When is a transtracheal wash indicated?

A transtracheal wash is indicated when a cough is due to a problem in the windpipe (trachea) or the large airways of the lung, called bronchi. A transtracheal wash involves flushing a small amount of sterile fluid into the trachea and then quickly suctioning or “re-aspirating” the fluid back into the syringe. The aim is to collect secretions, cellular material, and any infectious organisms such as bacteria, fungi, or parasites present in the trachea. There are two ways of performing a transtracheal wash.

  • The first method is done with mild sedation and local freezing of the throat area. The procedure involves making a small cut in the skin over the larynx (voice box) and passing a special catheter (long, tiny tube) through the skin and into the trachea. A syringe of sterile fluid is attached, and fluid is flushed into the trachea and then quickly re-aspirated back into the syringe. This method is usually needed in medium to large breed dogs.
  • The second method is done under general anesthetic with the placement of an endotracheal tube (a large tube that is routinely placed in the trachea during general anesthesia). This is sometimes called an endotracheal wash. A small catheter is threaded down the endotracheal tube, into the trachea, and a syringe is used to flush sterile fluid into the trachea. The fluid is then re-aspirated, as described for the first method.

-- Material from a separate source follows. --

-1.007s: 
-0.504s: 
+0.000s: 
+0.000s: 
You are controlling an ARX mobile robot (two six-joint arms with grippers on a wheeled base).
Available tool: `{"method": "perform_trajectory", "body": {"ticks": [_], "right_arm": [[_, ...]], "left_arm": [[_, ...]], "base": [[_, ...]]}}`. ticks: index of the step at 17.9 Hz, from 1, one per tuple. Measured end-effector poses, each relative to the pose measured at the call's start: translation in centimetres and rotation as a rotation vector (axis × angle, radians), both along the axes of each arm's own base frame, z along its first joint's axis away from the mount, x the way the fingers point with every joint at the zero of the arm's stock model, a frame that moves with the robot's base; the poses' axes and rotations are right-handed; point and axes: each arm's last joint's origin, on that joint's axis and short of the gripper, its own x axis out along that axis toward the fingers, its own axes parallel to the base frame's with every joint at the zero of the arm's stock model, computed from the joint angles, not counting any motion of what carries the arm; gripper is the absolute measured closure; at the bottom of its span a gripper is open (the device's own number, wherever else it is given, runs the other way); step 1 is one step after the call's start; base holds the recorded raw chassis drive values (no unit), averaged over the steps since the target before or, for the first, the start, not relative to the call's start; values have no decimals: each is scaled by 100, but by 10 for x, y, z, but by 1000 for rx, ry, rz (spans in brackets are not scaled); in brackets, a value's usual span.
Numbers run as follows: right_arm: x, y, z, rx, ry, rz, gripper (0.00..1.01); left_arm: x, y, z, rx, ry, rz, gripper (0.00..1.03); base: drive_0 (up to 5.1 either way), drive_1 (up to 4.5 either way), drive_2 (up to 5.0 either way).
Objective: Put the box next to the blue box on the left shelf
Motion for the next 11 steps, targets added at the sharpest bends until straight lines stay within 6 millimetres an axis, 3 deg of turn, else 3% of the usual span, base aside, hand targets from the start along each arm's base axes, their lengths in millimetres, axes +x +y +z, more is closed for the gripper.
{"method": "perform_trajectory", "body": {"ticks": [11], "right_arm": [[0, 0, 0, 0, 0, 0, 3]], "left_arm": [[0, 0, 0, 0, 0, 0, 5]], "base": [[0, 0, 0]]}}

Bronchoscopy involves passing a small, flexible, fiberoptic endoscope down the windpipe to look directly at the lining of trachea and bronchi. If there are signs of inflammation, bleeding, or tumors, small biopsies can be collected for later microscopic examination. Bronchoscopy can also identify the presence of certain parasites that live in the airways and can detect malformations such as collapsing trachea. A general anesthetic is required for bronchoscopy.

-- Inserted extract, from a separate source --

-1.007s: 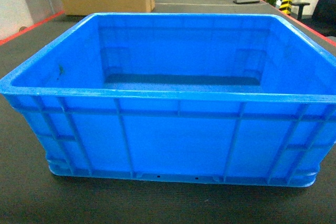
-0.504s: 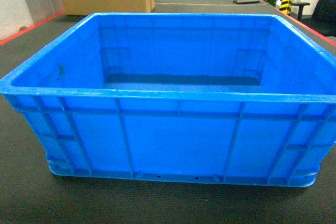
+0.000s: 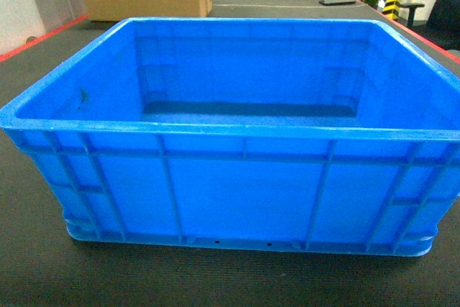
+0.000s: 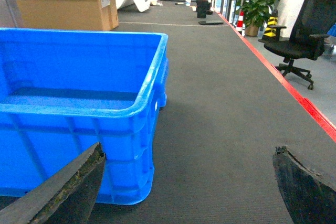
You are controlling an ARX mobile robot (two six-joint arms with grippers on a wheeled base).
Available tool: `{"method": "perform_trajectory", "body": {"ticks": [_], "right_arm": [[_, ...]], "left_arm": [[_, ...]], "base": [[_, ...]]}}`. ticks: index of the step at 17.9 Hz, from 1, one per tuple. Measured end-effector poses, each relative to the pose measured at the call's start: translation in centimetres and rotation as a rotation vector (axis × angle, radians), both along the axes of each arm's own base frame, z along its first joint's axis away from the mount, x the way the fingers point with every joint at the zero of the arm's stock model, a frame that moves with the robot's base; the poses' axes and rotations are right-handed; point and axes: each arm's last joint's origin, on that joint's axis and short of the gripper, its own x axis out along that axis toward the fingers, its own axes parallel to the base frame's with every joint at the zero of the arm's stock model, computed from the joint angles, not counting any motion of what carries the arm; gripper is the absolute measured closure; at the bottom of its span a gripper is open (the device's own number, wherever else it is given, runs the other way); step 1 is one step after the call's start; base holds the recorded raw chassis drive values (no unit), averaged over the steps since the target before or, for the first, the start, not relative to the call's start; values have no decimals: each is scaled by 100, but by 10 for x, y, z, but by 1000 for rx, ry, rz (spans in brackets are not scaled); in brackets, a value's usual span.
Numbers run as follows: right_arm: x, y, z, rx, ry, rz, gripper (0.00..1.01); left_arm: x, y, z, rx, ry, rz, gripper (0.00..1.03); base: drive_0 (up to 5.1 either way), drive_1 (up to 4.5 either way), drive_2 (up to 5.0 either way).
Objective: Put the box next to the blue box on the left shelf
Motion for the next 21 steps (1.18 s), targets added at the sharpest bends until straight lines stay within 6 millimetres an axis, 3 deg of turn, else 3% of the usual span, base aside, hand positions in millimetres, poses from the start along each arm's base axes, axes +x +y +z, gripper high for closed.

Bronchoalveolar lavage is used to collect samples from deep in the lung. The technique involves passing an endoscope down the trachea and into a small airway in the lung. Then, like a transtracheal wash, a small amount of sterile fluid is flushed into the airway and then quickly re-aspirated. The collected material is sent to a veterinary pathologist for examination. A general anesthetic is required for bronchoalveolar lavage.

Once the cause of the cough has been determined, your veterinarian will then be able to develop the most appropriate treatment plan.